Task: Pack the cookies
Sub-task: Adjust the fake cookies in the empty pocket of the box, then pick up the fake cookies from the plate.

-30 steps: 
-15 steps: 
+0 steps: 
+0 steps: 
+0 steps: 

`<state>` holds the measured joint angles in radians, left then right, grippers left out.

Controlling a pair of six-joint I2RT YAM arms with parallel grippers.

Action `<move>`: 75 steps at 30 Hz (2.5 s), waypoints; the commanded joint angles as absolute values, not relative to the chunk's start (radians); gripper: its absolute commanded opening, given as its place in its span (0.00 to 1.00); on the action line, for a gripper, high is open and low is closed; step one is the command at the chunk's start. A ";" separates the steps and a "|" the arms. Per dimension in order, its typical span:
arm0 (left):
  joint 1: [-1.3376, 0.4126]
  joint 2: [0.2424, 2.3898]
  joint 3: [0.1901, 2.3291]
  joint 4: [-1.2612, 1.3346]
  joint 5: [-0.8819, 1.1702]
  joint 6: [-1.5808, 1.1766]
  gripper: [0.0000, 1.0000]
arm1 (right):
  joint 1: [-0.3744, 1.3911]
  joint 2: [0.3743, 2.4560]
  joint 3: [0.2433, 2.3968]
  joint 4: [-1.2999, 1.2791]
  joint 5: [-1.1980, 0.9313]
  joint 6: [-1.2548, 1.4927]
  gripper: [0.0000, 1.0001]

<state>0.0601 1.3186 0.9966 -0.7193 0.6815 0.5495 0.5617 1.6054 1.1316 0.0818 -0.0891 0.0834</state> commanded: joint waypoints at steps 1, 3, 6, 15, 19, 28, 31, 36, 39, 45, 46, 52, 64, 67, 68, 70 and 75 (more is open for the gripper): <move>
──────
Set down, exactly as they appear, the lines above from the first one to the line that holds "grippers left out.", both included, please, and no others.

Task: Pack the cookies
Sub-task: Adjust the fake cookies in the empty pocket of the box, then pick up the fake cookies from the plate.

-30 steps: 
-15 steps: 
+0 steps: 
+0 steps: 
+0 steps: 

`<state>` holds the measured joint angles in radians, left then right, grippers left out.

There is no more output to give.